## Task:
Produce a word-for-word copy of the data that follows, excluding images.

## Provided data:
***

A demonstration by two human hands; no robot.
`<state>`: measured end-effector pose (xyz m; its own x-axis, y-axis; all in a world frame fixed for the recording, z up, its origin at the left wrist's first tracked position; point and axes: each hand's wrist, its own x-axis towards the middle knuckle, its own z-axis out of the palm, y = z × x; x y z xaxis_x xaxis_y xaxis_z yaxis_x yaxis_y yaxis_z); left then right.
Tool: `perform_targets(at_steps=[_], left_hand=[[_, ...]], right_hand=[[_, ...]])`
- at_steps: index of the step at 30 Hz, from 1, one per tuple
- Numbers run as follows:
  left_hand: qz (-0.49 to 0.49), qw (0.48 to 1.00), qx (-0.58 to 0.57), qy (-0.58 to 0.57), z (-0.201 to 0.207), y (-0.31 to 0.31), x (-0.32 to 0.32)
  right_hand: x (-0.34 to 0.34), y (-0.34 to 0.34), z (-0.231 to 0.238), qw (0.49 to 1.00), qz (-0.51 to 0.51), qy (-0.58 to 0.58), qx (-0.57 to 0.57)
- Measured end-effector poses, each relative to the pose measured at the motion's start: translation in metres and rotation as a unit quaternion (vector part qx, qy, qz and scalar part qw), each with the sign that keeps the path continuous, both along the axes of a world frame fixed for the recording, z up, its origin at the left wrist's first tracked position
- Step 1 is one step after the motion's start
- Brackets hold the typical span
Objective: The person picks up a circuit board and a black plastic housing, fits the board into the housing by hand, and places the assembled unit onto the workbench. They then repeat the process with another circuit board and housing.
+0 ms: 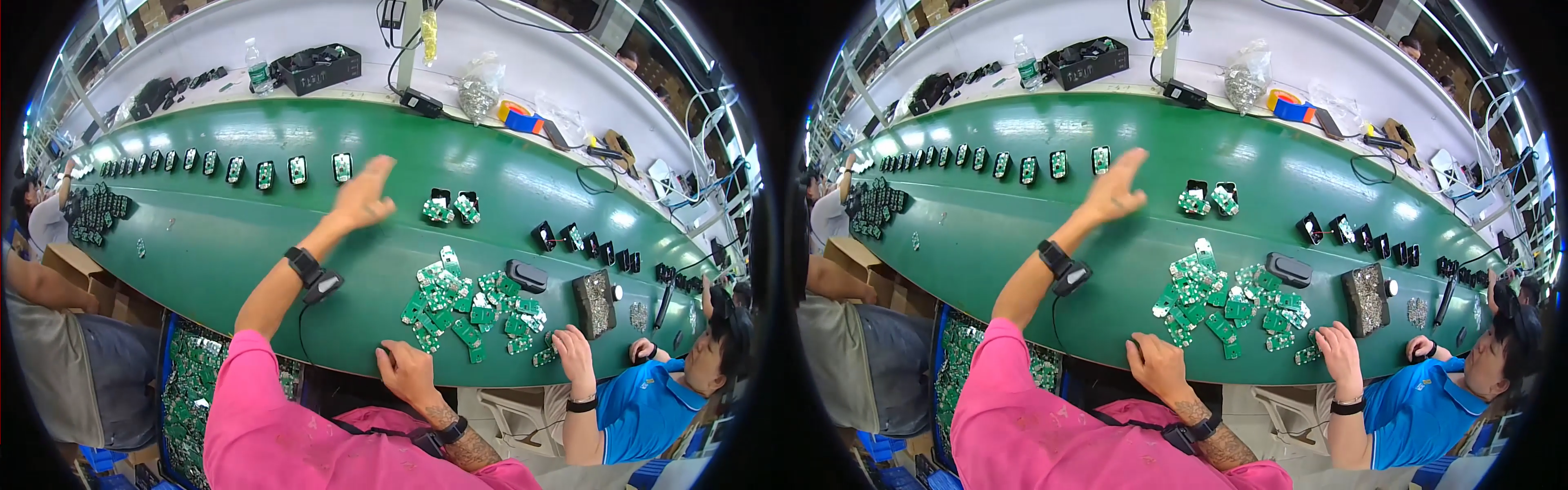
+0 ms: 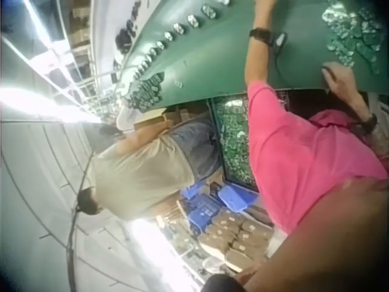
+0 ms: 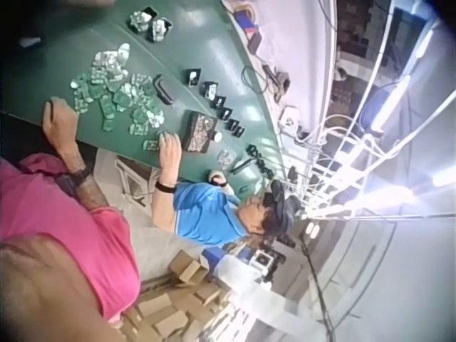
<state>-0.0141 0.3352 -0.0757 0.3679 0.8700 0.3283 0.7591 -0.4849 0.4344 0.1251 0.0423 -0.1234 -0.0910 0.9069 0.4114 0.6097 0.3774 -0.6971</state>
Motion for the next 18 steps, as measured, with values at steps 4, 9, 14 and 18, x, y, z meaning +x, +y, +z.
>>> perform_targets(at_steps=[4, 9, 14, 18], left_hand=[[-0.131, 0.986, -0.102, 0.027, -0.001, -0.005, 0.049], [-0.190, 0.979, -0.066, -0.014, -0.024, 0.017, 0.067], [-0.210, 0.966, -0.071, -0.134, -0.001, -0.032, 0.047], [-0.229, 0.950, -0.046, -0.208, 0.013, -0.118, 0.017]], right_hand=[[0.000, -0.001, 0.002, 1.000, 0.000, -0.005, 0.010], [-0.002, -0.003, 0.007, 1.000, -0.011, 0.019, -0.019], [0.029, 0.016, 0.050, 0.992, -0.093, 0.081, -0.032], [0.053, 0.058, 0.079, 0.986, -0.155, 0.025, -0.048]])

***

## Task solution:
A demonstration by two human hands; no robot.
`<state>`: measured end-effector pose (xyz m; its own x-axis, y-axis; all in a world frame fixed for the recording, z up, its origin at the left wrist's first tracked position; point and axes: each hand's wrist, its own x-axis towards the middle knuckle, its own z-axis out of the palm, y = z × x; x y z xaxis_x xaxis_y xaxis_z yaxis_x yaxis_y yaxis_z); left then right.
Tool: `perform_targets(at_steps=[_], left_hand=[[_, ...]], right_hand=[[_, ...]])`
- at_steps: index of the step at 30 Hz, from 1, one per tuple
- Numbers run as follows:
  left_hand: qz (-0.49 to 0.49), qw (0.48 to 1.00), qx (-0.58 to 0.57), qy (-0.58 to 0.57), z (-0.201 to 0.207), y (-0.31 to 0.31), x (-0.32 to 0.32)
  right_hand: x (-0.34 to 0.34), y (-0.34 to 0.34), z (-0.231 to 0.238), qw (0.49 to 1.00), qz (-0.51 to 0.51), qy (-0.58 to 0.58), qx (-0.57 to 0.57)
- Measured end-effector poses, each relative to the pose measured at the motion's start: translation in metres and rotation as a unit quaternion (vector part qx, qy, qz and scalar part qw), each with the sign that keeps the path continuous, both along the axes of a world frame fixed for the recording, z up, its origin at the left wrist's first tracked position
- Step 1 is one step after the motion's start
- Brackets hold the typical span
Objective: The person picks up a circuit board and a black plastic housing, fits the board into the housing by hand, and places the assembled unit onto the workbench. They then repeat the process with another circuit board and housing.
+0 ms: 
+0 ms: 
+0 ms: 
<state>-0.0141 0.3352 -0.0757 0.3679 0.8700 0.3283 0.7591 -0.4849 0.4344 0.1251 0.0423 -0.1234 -0.0910 0.9069 0.4114 0.6097 0.3774 -0.6971</state>
Motion for the next 18 steps, as measured, with values at steps 4, 9, 14 and 18, x, y, z meaning +x, +y, +z.
>>> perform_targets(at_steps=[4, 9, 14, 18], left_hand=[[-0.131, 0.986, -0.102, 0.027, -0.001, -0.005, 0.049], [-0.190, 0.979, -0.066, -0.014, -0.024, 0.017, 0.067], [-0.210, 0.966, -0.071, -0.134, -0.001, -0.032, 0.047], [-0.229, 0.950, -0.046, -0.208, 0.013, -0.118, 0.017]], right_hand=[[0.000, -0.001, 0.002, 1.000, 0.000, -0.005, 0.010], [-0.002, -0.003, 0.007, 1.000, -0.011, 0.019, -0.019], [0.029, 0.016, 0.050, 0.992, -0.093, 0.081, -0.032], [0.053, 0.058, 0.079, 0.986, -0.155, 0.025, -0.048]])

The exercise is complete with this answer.